Indian ancient history is in fact the History of Hinduism. This was the onmipotent belief since the dawn of history in India. For a brief period there was a break during the period when the Maurya dynasty ruled India, at that time Buddhism became the state religion, but within a 100 years Hinduism and the Brahaminical cult came back with a vengence.

Over the centuries Indian Kings and rulers have always been equated with God. They were supposed to derive their powers from a pantheon of Hindu gods, who blessed them. One name that creeps  up through out Hindu history is that of Vikramaditiya. Historians have not been able to identify who the real Vikramaditiya was or when he lived, but we know that this title has special significance for all Hindus. It represents an image and dream of a just and powerful king who was supposed to have divine powers.

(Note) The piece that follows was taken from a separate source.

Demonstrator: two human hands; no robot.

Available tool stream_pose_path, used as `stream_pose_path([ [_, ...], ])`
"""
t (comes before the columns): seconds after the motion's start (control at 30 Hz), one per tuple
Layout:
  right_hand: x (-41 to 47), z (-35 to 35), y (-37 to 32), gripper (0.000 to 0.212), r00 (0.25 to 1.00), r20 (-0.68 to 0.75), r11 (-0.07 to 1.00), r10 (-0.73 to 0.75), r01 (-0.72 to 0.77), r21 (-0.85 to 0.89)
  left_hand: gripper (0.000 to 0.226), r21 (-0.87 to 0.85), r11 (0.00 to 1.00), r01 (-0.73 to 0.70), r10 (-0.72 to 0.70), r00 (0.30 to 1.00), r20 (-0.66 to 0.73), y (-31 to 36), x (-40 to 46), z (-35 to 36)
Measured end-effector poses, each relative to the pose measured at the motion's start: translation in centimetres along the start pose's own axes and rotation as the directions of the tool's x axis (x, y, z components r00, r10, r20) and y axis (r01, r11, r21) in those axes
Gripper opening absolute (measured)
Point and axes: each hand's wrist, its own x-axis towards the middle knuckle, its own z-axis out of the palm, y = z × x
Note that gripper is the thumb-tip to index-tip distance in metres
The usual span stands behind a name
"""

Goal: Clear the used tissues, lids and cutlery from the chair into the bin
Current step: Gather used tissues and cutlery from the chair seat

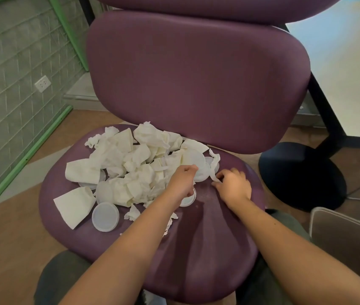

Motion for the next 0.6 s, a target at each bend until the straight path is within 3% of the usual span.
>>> stream_pose_path([
  [0.17,-0.9,-0.4,0.2,0.017,0.986,-0.156,0.98,-0.066,0.093,0.178,0.033,0.124,0.977,-0.175,0.168,0.983,0.068,0.0,-0.2,-0.5],
  [0.33,-2.9,-3.0,-0.7,0.005,0.936,-0.273,0.834,-0.221,0.327,0.444,0.038,0.155,0.958,-0.241,0.218,0.964,0.152,1.1,-0.5,0.2],
  [0.47,-4.0,-5.1,-1.8,0.007,0.938,-0.302,0.728,-0.172,0.327,0.603,0.064,0.19,0.951,-0.245,0.208,0.958,0.196,1.1,-0.5,1.0],
  [0.6,-4.0,-5.2,-2.4,0.012,0.957,-0.286,0.667,-0.056,0.249,0.702,0.054,0.218,0.959,-0.18,0.167,0.983,0.076,0.9,-0.8,1.2],
])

This title was used by many kings throughout Indian history.

The last King who used this name was  also the last Hindu king who was crowned as emperor of Hindustan in 1555. He was Samrat Hemchand Tukuram Vikramaditiya. He ascended the throne in 1555 and was crowned emperor of Hindustan in the historic Purana Kila( Old Fort), built by Sher Shah Suri. This man had earlier ousted the Mughal rulers and seized power in Delhi. Hemchand Tukuram popularly called Hemu was a general in the army of Sher Shah, but by dint of his prowess and ability siezed power and crowned himself as emperor of Hindustan. He was the last Hindu king to be crowned at Delhi. Samrat Hemchand Tukuram is often referred to as the Napoleon of India as in a short span of 2 years, he defeated the Muslims and the Mughals in 22 battles on the trot and captured Delhi.

Subsequently by a quirk of fate, Hemu lost at the 2nd battle of Panipat(1556) and was beheaded by Akbar, when he was almost unconscious. But his names lives on as a great and powerful warrior. Why did Hemu assume the title of " Vikramaditiya"?  The answer is that for centuries the name of Viramaditiya is revered as a  king who was  both just and wise and was blessed by the divine. Hindus look up to Vikramaditiya as  a sort of super king who  could do no wrong. But again as I have mentioned the real Vikramaditiya and his period has never been conclusively identified.

The Legend of Vikramaditiya

If one visits the complex of Kutab Minar built by Kutabbadin Aibik at Delhi,  one will come across a metal pillar that for centuries has not rusted. Nobody till date has been able to analayse the metallurgy of the material with which this pillar was made. Historians have traced its origin to  what is known as the Golden Age of India, namely when the Gupta Empire flourished in India, just after the demise of the Maurya dynasty.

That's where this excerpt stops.